The most exciting thing about a console launch – which I view as a short list, I bloody hate the fact that you have to buy a whole new machine every five years or so, but at least it’s still less of a headache than PC gaming – is looking for games that weren’t possible before.  Titles that simply could not have been done on the previous generation of hardware, because their ideas were simply too complex.  Enter Power Stone.
   A 3D beat-‘em-up, except it was proper 3D.  Rather than two fighters facing each other in an empty 3D arena that automatically locked them onto a 2D axis facing each other, Power Stone had two fighters in large, detailed arenas that they could run all over and smash up in their quest to knock each other out.  There was a traditional Japanese house exterior – you could climb up onto the roof, or dangle off the overhang.  There was a courtyard outside a pub – you could swing round the lamppost before launching yourself feet-first at your foe, or pick up a billboard and chuck it at them.  There was a Wild West saloon – you could kick someone into the wall so hard, the large barrels above them would be jarred out of their alcove and smack them satisfyingly on the head.  Basically, it was what would happen if Jackie Chan programmed a beat-‘em-up.  And it was glorious.  Astonishingly advanced for the time, and still slick and enjoyable today. 

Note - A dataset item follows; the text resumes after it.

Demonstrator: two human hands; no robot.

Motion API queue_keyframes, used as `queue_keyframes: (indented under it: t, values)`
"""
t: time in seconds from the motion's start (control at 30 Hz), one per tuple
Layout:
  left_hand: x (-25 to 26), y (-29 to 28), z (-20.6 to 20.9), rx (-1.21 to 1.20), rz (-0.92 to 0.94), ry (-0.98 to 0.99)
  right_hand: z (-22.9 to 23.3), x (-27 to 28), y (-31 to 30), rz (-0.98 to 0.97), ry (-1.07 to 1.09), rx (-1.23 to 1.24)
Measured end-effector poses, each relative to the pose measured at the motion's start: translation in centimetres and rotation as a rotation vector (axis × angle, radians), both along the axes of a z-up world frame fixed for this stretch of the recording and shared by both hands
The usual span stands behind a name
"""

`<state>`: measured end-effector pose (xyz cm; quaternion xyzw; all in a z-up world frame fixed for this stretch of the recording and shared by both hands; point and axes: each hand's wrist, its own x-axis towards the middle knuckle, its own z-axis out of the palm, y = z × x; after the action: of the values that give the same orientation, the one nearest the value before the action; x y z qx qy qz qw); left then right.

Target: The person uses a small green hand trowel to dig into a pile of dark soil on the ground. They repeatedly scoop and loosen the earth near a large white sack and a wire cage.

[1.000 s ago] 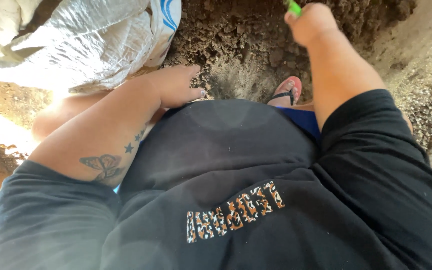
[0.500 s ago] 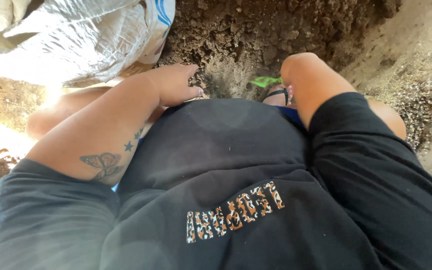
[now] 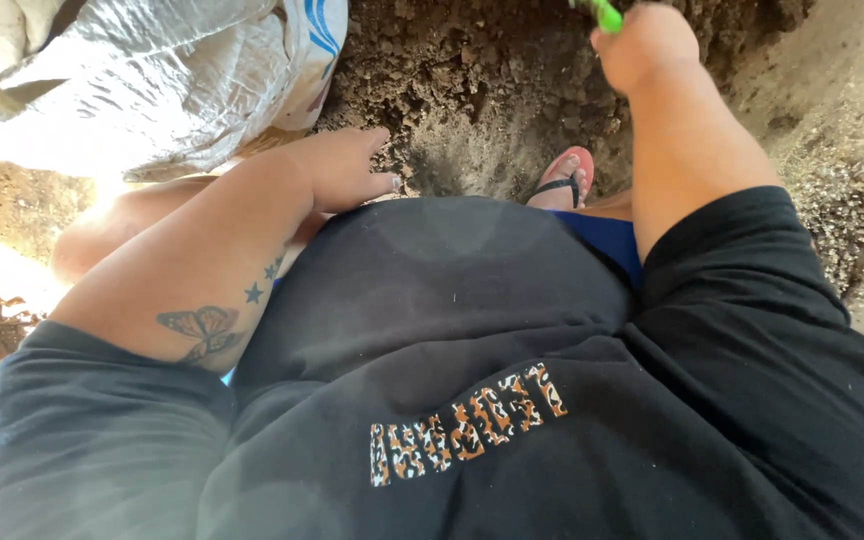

   But that was only the half of it.  Like Super Smash Bros., which debuted the same year, various weapons were periodically dumped into the fight, from the basic (lead pipes, daggers) to the advanced (flamethrowers, bazookas) to the silly (giant fizzing cartoon bombs).  Plus there were the titular Stones themselves.  Nab three for super mode, where your character morphed into a fearsome character that nodded to something else – so Wangtang turned into a Dragon Ball Z extra, Gunrock basically became The Thing from Fantastic Four etcetera – and could pull off all sorts of fancy tricks for a few seconds (and became super-strong, so you could now pull up that lamppost outside the pub and smack folks with it).
   Fast, frantic, fun and certainly not possible on a 32-bit machine, it was Power Stone that declared the Dreamcast and 128-bit gaming had really arrived.  Like that guy arriving at Athens from Marathon and turning into a giant red robot with a jet for a head.  Or something.
MAGIC MOMENT: the gloriously weird Jack, a sort of spider-mummy-thing with stretchy arms that the game tells us is, in fact, Jack the Ripper.